Io e mio marito ci guardiamo un po’ perplessi, optiamo per una rapida carezza e con la coda tra le gambe usciamo dalla stanza. Al che, mia figlia riemerge da sotto le coperte ed esclama: “Ma come, stasera non rimane nessuno qui con noi a farci compagnia mentre ci addormentiamo?”. Prendo la palla al balzo e non mi faccio sfuggire l’occasione per ribattere: “Scusami tesoro, ma se sei troppo grande per i baci della buonanotte sei anche in grado di stare qui da sola ad addormentarti, no?”. Mi sono comunque seduta nella penombra della stanza ad aspettare di sentire i loro respiri acquietarsi e diventare pesanti e ho pensato: eccola qui, è arrivata la preadolescenza.
Da qualche settimana mia figlia non è più lei. O almeno non sempre: alterna momenti di silenzio, arrabbiature senza alcun motivo oggettivo, sbalzi improvvisi d’umore, aria strafottente, a momenti di dolcezza e tenerezza in cui la ritroviamo. Ho parlato con le altre mamme della classe e mi hanno rassicurata, i sintomi sono comuni, anche a casa loro è tutto uno sbattere di porte. “Dov’è mia figlia? Ridammela!”, ho pensato diverse volte, guardando questa ragazzina che mi guarda direttamente negli occhi ormai, essendo alta praticamente come me.

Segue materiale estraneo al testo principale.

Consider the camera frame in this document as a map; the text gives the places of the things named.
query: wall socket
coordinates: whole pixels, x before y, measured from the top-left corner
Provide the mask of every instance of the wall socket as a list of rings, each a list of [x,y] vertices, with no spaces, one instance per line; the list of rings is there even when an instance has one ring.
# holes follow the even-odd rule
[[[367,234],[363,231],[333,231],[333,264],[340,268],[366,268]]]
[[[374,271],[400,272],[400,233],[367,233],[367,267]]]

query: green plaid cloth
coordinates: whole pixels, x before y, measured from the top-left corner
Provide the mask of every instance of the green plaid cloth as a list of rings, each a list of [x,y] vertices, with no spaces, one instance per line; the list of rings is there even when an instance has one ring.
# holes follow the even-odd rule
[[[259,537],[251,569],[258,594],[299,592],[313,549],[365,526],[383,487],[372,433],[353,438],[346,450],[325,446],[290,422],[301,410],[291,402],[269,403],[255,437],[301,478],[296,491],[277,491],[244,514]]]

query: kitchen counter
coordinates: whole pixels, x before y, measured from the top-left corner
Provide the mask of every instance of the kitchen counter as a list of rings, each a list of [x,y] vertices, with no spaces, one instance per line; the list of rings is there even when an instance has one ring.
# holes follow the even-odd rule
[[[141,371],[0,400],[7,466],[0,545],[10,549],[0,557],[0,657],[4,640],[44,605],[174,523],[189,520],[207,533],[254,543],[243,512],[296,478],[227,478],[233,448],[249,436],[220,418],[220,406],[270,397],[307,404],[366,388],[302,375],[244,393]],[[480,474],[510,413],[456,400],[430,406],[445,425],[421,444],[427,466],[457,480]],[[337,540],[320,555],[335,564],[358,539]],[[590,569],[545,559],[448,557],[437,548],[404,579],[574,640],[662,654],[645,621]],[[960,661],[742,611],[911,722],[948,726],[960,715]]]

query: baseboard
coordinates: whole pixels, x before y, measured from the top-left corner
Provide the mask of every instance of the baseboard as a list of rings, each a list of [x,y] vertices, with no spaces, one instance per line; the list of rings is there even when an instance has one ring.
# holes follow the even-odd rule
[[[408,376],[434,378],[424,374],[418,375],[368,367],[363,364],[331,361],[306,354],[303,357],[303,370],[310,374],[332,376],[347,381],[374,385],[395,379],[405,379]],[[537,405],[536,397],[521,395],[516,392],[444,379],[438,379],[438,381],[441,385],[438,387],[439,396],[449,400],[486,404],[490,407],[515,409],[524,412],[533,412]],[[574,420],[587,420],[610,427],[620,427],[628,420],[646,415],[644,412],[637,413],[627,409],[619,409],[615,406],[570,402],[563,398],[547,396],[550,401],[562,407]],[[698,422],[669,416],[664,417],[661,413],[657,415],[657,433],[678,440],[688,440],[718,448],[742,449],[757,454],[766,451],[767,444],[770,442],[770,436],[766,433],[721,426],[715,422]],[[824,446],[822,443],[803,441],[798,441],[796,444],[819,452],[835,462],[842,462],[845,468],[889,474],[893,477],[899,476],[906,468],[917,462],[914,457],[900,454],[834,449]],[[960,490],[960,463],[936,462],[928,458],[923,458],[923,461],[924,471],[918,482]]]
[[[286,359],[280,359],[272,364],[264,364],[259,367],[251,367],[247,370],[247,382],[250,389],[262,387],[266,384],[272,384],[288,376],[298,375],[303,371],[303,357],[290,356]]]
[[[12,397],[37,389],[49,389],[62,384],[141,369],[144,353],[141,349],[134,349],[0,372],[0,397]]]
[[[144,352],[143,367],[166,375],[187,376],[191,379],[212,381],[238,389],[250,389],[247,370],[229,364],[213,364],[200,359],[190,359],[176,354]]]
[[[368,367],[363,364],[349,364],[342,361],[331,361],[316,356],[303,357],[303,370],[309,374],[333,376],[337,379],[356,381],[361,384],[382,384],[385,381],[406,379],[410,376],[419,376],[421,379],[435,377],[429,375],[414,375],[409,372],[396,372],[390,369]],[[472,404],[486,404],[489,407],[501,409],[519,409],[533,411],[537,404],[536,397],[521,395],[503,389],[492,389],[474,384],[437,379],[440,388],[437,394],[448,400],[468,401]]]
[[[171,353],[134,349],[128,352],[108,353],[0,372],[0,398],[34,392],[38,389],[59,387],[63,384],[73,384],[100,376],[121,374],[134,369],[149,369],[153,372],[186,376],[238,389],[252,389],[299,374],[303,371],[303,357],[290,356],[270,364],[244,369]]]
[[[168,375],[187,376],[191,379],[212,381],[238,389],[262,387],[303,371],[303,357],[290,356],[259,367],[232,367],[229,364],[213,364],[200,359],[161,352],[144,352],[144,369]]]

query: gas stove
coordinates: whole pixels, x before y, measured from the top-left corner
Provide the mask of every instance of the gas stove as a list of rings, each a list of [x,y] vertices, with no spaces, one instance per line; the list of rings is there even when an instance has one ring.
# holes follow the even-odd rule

Preadolescenti: non più bambini, ma non ancora ragazzi, iniziano a staccarsi dal mondo idealizzato e protetto dell’infanzia per avventurarsi nel mondo esterno, verso l’autonomia dell’età adulta. I ragazzi cominciano a guardarsi attorno, a mettere in discussione le figure genitoriali e i modelli familiari per cercare nuovi punti di riferimento che li aiutino a costruirsi la loro identità. I ragazzi oscillano tra la voglia di andare con le proprie gambe, sperimentare l’ambiente extrafamiliare, attratti dai nuovi stimoli, e il bisogno di tornare al nido per essere protetti e rassicurati. È un processo naturale di crescita, una tappa di passaggio.
Questa la teoria, ma nella realtà non è per niente facile per gli adulti stare al passo. Il lavoro più grosso lo dobbiamo fare noi. Il cambiamento è repentino e richiede ai genitori una buona capacità di adattamento e di rinegoziazione del rapporto e delle regole. Posso rimanere un po’ più sveglia la sera? Posso andare da sola? Dai, non c’è bisogno che mi baci proprio davanti a scuola! Ma proprio dei genitori fissati con le cose sane e biologiche mi dovevano capitare?
Richieste e osservazioni che ci spiazzano, ma a cui dobbiamo rispondere con fiducia perché sono parte integrante di un processo sano che porterà i nostri figli all’individuazione.
“Mamma, l’anno prossimo alle medie posso andare la mattina a scuola da sola con la mia amica?”.
“Certo.”
Silenzio. “Ma il primo giorno mi accompagni, vero?”